Meet Ellen Olafsen, a programme coordinator with infoDev, a global partnership programme in the Financial and Private Sector Development Network of the World Bank Group, which supports entrepreneurs to secure early-stage financing and convene key stakeholders for dialogue and action. © World Bank
I read her interview with Spores which I found interesting and decided to share some key points she raised along with what her organisation is doing.
Supporting Growth Oriented Agribusiness in Africa
- A thriving and competitive agribusiness sector relies on good infrastructure, effective policies and regulations, and access to appropriate financing. Just as important are skills and know-how to successfully develop and apply innovative methods.
- The farmer’s fortune changes when they learn how to add value to the next link in the value chain, even by doing things they normally do but only better.
- Expertise, continuity of effort and finance are 3 essential factors needed to ignite competitive, domestic, agricultural processing businesses.
- A key reason that donor and publicly funded agribusiness project fail is the limited focus on first assessing the market opportunities. There is also insufficient engagement of industry and entrepreneurs in the project design process.
What InfoDev thinks is the solution
InfoDev is developing Agribusiness Innovation Centres (AIC) to support agro-processors in four main areas.
- Firstly, and most importantly, we are supporting the link to markets.
- Supporting entrepreneurs with business skills and technical development.
- Helping to access finance: each of the AICs will have a small seed fund to provide short-term financial support when this is absent in the chain.
- Providing some physical facilities, such as demonstration equipment or office space.
Each AIC will be privately managed, but will engage public and private actors, including farmers, in an effort to demonstrate that shared value can be realised.
According to InfoDev below are seven key requirements for a successful intervention:
- A chain needs to have some comparative advantage and be capable of scaling.
- There needs to be ‘growth’ entrepreneurs who can turn opportunity into reality.
- A local market for the product must be established before aiming at regional and international markets.
- There must be committed stakeholders that span the chain (farmer associations, financiers, processors, retailers, government etc.), and who can provide leverage.
- There must also be access to growth finance.

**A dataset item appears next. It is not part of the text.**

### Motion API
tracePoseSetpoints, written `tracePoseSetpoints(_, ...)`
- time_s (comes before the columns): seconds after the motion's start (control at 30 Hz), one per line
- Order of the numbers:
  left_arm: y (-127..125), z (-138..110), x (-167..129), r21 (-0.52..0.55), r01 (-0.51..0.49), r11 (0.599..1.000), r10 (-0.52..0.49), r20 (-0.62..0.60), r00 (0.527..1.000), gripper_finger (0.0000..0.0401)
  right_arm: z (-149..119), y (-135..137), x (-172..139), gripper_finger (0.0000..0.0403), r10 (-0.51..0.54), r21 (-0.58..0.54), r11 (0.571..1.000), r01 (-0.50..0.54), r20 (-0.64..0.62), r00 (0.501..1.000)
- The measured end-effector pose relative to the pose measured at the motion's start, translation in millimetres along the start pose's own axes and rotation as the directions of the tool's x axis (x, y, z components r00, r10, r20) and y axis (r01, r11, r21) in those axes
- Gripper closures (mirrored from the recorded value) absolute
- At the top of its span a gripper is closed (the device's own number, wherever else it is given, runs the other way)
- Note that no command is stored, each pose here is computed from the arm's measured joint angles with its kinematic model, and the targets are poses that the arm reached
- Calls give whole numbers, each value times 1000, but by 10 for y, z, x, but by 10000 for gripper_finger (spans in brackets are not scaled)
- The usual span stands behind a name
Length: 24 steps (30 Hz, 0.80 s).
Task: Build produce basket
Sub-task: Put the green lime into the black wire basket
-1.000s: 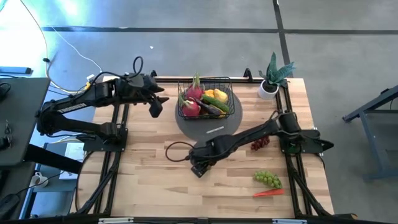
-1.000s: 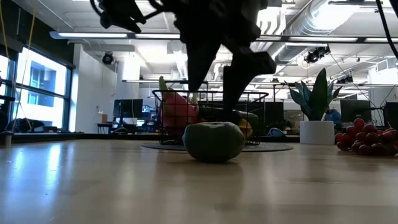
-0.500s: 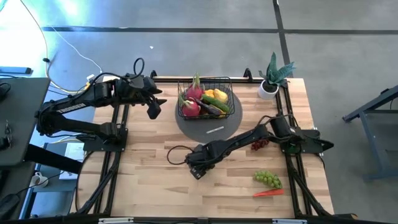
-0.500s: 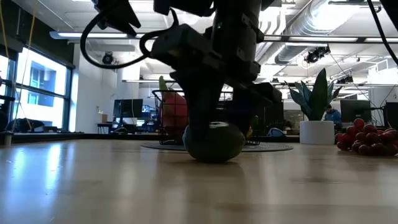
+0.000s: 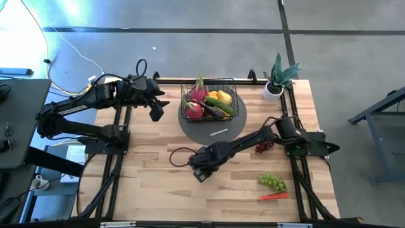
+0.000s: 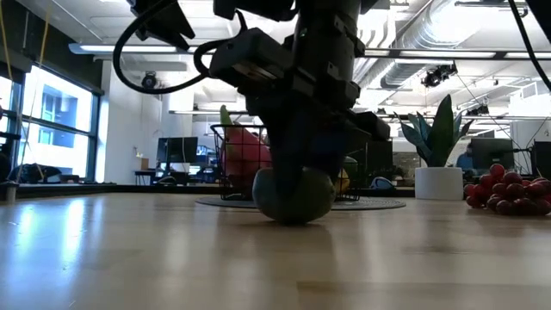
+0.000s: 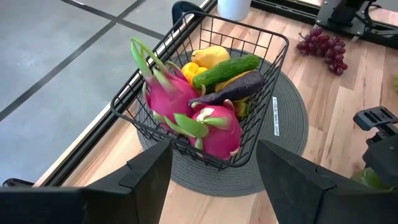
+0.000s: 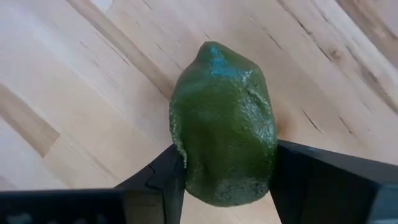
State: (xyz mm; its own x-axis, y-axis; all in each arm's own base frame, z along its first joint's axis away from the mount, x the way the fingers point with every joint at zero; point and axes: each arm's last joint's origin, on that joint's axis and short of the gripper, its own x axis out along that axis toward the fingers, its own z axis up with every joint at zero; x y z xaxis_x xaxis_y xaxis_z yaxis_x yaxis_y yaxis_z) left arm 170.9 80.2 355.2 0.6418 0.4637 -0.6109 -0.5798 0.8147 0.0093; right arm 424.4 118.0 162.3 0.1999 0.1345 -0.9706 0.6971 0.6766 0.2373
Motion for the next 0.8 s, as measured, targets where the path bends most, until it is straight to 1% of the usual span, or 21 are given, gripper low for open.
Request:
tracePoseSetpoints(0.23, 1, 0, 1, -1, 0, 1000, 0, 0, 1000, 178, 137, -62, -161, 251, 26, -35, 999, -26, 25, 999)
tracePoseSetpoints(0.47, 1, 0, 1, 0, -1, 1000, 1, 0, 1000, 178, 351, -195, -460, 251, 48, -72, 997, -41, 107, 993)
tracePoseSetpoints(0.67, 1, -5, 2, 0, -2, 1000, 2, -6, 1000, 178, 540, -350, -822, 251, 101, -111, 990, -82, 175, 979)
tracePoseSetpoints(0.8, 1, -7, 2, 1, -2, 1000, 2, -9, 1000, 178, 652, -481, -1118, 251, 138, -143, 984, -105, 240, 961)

- The infrastructure of the country or region must be adequate to facilitate growth; this is often very weak in rural areas.
- Finally, industry leverage i.e. something already happening in the industry that facilitates smallholder involvement in the chain.
A committed government with committed champions is also invaluable! While they don’t advocate governments running AICs, their backing is critical to overcome bottlenecks in areas such as certification, logistics, land access, complicated business licensing procedures, high import tariffs on packaging materials through to a lack of technical training colleges or even infrastructure and in talking to donors.